India’s Quality-at-Scale Challenge
India’s education system is not short of talented teachers. The challenge is that quality teaching remains unevenly distributed. Students in metropolitan schools often benefit from specialised educators, exposure-based learning, and structured academic ecosystems. Meanwhile, students in remote or underserved regions may never encounter the same level of teaching support despite having equal potential.
Live digital classrooms can help bridge that divide. National initiatives such as the National Education Policy (NEP) 2020, DIKSHA, and PM eVIDYA have already highlighted the role of technology in expanding educational access. However, the real transformation happens when technology is used not merely to distribute content, but to deliver consistent, human-led instruction at scale.
A student sitting in a rural classroom today can learn directly from an experienced educator located hundreds of kilometres away. Schools struggling to recruit specialised teachers can access live sessions aligned to curriculum needs. Geography slowly becomes less of a barrier to quality learning, which changes the equation entirely.
Strengthening Schools, Not Replacing Them
This belief led to the development of Vidya Sahyog, a live interactive digital learning initiative designed to strengthen underserved and government school ecosystems at Lotus Petal Foundation. The model is built around a simple idea: children should not be denied quality education because of where they are born.
Through live two-way digital classrooms, students participate in interactive sessions conducted by trained educators from dedicated teaching studios. These classes are curriculum-aligned, multilingual, and integrated directly into school schedules. Importantly, the model works alongside existing teachers and schools rather than creating a parallel system.
Today, Vidya Sahyog is reaching more than 11,500 students across 275+ partner schools in 16 states, delivering over 1,03,000 hours of live instruction since 2021. The initiative is also supporting broader government school transformation efforts by improving conceptual learning, strengthening classroom engagement, and ensuring continuity in education for students who are often at risk of falling behind.
The Real Impact Goes Beyond Academics
The impact of live digital classrooms extends far beyond exams. Students become more confident communicating, asking questions, and engaging with technology. Exposure to structured digital learning environments builds familiarity with tools and systems that increasingly define higher education and employment opportunities. For first-generation learners, these experiences can fundamentally reshape aspirations.
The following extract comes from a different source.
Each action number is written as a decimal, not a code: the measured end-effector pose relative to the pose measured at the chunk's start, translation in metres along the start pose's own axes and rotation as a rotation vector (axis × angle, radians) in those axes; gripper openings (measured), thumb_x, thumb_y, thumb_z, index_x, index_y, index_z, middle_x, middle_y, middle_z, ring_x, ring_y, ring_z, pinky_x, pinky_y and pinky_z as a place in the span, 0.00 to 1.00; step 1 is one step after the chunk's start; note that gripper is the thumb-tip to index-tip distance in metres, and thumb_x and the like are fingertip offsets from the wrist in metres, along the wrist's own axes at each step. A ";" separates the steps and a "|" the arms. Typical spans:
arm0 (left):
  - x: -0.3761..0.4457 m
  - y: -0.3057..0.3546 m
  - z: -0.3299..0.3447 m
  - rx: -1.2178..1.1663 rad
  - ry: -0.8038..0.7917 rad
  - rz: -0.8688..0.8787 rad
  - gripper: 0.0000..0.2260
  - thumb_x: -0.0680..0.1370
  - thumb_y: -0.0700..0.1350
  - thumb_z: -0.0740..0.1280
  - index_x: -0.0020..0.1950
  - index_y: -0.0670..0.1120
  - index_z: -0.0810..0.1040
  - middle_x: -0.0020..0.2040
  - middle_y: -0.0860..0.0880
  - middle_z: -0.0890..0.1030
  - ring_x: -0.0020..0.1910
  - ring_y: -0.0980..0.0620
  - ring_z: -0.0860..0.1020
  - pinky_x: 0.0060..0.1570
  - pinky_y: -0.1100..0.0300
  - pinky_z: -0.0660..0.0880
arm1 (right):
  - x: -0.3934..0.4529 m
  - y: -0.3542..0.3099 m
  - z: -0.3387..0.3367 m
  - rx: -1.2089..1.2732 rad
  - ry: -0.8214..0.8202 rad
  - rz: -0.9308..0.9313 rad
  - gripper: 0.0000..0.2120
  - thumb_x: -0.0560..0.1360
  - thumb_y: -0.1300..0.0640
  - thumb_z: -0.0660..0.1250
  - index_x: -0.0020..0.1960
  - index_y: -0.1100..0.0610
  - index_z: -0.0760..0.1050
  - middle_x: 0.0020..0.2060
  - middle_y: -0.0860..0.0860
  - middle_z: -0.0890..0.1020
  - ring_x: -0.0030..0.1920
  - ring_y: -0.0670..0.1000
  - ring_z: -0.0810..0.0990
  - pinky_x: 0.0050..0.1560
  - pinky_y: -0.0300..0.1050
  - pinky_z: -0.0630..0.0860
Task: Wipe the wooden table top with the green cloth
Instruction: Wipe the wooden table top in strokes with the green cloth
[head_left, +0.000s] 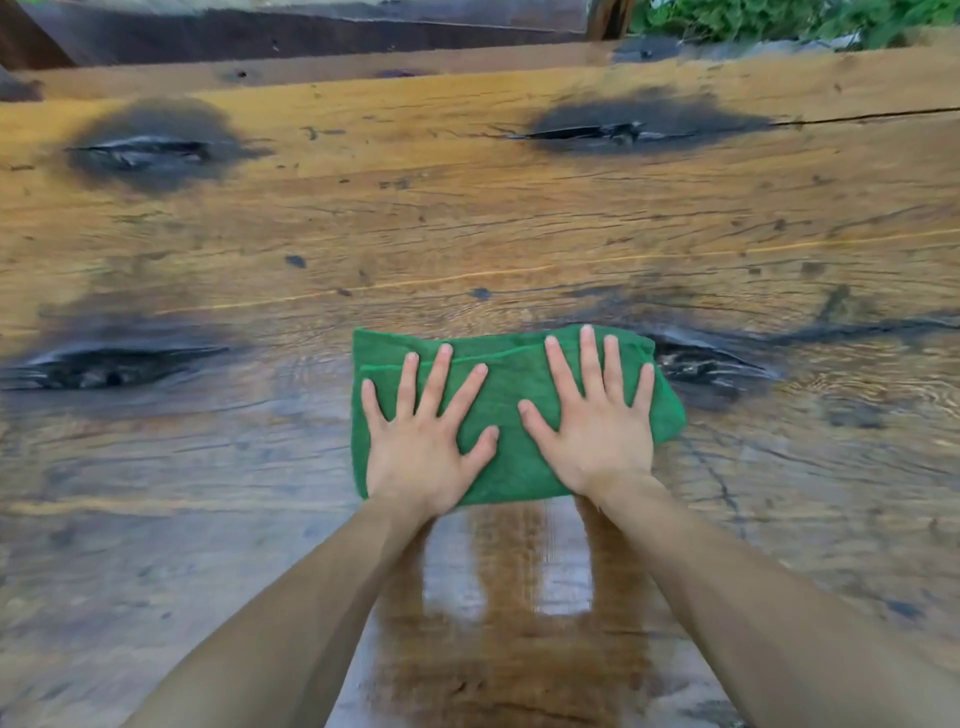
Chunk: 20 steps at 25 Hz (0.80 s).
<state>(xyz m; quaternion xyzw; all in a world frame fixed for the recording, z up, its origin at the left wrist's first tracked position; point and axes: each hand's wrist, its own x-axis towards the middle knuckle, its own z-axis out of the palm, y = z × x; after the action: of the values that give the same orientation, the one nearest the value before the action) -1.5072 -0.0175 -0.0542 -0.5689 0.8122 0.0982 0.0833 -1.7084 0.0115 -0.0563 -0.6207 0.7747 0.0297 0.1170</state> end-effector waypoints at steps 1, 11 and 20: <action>0.017 -0.001 -0.004 0.001 0.011 0.002 0.32 0.77 0.71 0.40 0.79 0.66 0.37 0.82 0.55 0.36 0.81 0.45 0.37 0.73 0.29 0.39 | 0.017 0.001 -0.003 0.001 0.007 -0.009 0.36 0.77 0.28 0.41 0.80 0.41 0.34 0.80 0.50 0.35 0.79 0.54 0.34 0.75 0.67 0.36; 0.198 0.002 -0.044 -0.005 0.078 0.020 0.32 0.76 0.72 0.39 0.79 0.67 0.38 0.83 0.56 0.39 0.81 0.46 0.38 0.73 0.29 0.40 | 0.193 0.027 -0.041 -0.001 0.075 0.019 0.37 0.76 0.27 0.41 0.80 0.41 0.38 0.81 0.50 0.39 0.80 0.55 0.37 0.75 0.67 0.37; 0.338 0.019 -0.078 -0.005 0.131 0.005 0.31 0.77 0.72 0.42 0.80 0.67 0.41 0.83 0.55 0.41 0.82 0.45 0.40 0.73 0.28 0.40 | 0.332 0.057 -0.076 -0.024 0.090 0.005 0.37 0.75 0.26 0.41 0.80 0.40 0.41 0.81 0.50 0.43 0.80 0.55 0.39 0.76 0.67 0.39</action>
<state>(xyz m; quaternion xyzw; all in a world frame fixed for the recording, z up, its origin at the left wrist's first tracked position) -1.6415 -0.3373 -0.0611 -0.5723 0.8171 0.0629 0.0281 -1.8415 -0.3073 -0.0603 -0.6209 0.7802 0.0114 0.0744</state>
A child who receives consistent academic support is more likely to stay in school longer, transition into higher education, and eventually access better livelihood opportunities. Education begins to function not merely as schooling, but as long-term social and economic mobility. That is why this shift matters. India’s next education disruption will not come from technology alone. It will come from ensuring that quality teaching is no longer determined by geography. The classroom of the future may still look familiar. Students sitting together. A local teacher present. A school rooted within its community.
But increasingly, the best teacher in that classroom may be reaching students live from somewhere else. And for millions of children across India, that could change everything.